[Problem description] The required output is the exact run of lines below that opens at the line with "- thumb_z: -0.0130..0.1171" and closes at the line with "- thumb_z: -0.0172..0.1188".

------ Dataset content ------

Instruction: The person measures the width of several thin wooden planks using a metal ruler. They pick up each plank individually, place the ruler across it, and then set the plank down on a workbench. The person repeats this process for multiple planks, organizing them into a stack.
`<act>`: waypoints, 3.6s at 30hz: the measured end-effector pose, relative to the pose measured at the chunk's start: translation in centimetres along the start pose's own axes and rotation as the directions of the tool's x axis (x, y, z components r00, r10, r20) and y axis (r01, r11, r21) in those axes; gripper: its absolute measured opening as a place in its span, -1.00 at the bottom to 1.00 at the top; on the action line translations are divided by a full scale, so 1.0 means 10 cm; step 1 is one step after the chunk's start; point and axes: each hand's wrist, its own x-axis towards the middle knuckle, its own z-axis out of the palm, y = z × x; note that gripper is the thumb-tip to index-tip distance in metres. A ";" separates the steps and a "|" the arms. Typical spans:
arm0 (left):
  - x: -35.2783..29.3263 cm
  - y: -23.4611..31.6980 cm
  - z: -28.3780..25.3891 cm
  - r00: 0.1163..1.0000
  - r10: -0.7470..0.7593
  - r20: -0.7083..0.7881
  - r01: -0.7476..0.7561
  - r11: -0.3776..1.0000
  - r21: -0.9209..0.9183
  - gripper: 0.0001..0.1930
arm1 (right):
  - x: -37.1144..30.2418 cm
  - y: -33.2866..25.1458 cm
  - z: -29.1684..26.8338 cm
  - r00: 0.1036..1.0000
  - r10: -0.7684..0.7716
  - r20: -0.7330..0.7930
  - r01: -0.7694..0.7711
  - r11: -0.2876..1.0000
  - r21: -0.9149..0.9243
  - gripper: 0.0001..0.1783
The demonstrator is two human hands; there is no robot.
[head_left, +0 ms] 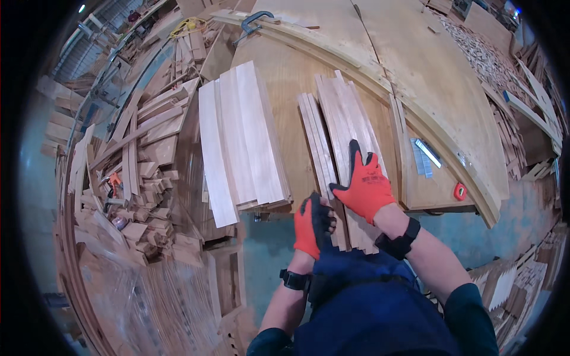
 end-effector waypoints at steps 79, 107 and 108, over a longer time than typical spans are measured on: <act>-0.15 0.16 1.08 0.814 0.558 0.161 -0.229 0.054 0.972 0.11 | 0.05 1.58 0.44 0.994 -0.034 0.106 -0.015 0.902 0.431 -0.49; -0.18 0.21 1.11 0.831 0.543 0.122 -0.202 0.090 0.975 -0.04 | -0.19 1.16 -0.13 0.999 -0.027 0.020 0.023 0.981 0.195 -0.37; -0.17 0.21 1.12 0.841 0.529 0.114 -0.191 0.093 0.977 -0.04 | -0.15 1.14 -0.10 0.999 -0.013 0.048 0.010 0.997 0.072 -0.34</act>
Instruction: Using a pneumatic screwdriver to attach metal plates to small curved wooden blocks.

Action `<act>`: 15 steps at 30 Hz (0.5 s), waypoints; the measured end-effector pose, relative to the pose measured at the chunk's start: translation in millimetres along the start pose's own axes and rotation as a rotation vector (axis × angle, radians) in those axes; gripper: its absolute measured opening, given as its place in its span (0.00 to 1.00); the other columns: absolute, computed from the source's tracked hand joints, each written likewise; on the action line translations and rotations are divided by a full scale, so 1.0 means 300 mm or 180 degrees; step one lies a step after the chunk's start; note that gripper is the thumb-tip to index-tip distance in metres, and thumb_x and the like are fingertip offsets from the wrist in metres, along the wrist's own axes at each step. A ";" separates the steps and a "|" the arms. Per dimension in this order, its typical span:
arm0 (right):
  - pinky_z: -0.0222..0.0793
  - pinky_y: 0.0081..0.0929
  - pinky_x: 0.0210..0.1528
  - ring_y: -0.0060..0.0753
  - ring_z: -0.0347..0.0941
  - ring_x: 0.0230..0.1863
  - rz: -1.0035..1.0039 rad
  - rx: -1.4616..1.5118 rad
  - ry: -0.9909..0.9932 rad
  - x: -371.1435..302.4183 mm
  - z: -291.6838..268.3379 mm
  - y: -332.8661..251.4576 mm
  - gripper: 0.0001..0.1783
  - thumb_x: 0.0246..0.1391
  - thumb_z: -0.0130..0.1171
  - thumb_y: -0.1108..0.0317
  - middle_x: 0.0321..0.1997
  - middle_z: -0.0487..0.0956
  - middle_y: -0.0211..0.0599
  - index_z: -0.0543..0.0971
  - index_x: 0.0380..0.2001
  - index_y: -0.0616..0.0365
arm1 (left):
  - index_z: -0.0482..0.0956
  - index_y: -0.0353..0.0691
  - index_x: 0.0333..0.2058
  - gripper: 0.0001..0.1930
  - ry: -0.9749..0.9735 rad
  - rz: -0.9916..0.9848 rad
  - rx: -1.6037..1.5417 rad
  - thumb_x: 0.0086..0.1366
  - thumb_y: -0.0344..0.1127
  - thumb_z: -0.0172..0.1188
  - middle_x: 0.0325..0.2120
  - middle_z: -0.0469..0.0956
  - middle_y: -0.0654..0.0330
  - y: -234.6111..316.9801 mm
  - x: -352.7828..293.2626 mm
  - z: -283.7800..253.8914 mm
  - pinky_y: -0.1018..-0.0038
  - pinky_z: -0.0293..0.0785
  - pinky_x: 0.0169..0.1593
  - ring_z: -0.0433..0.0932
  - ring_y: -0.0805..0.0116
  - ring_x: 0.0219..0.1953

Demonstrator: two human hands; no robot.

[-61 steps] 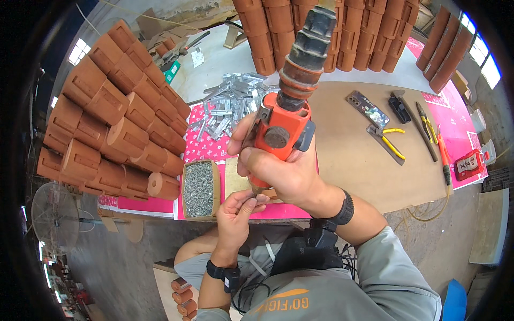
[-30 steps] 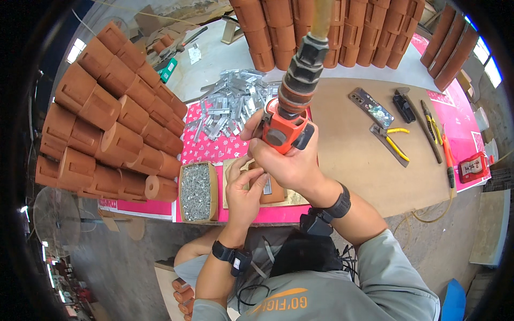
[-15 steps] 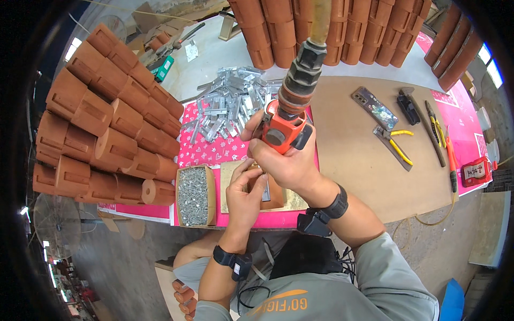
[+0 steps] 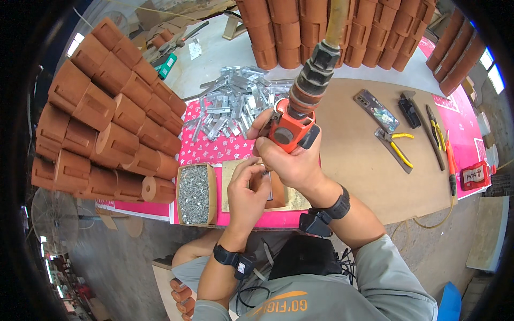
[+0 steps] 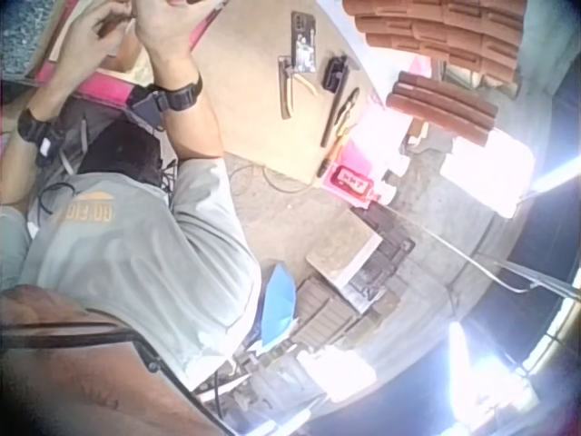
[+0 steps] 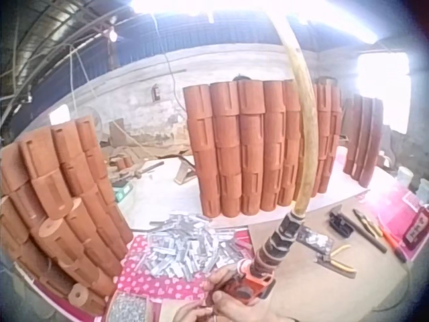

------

[Answer box]
  - thumb_z: -0.0130..0.1171
  - thumb_y: -0.1108..0.0317
  - middle_x: 0.0321..0.1997
  - middle_z: -0.0487..0.0956
  - middle_y: -0.0211..0.0599
  - index_z: -0.0543..0.0971
  - index_x: 0.0380..0.2001
  - index_y: -0.0616..0.0365
arm1 (left):
  - index_z: -0.0482..0.0956
  - index_y: -0.0353..0.0691
  - index_x: 0.0333..0.2058
  - gripper: 0.0001..0.1930
  - ry: -0.9749..0.9735 rad
  - rz: -0.9916..0.9848 rad
  - rx: -1.6037..1.5417 rad
  - thumb_x: 0.0086..0.1366
  - thumb_y: -0.0344..0.1127
  - thumb_z: -0.0172..0.1188

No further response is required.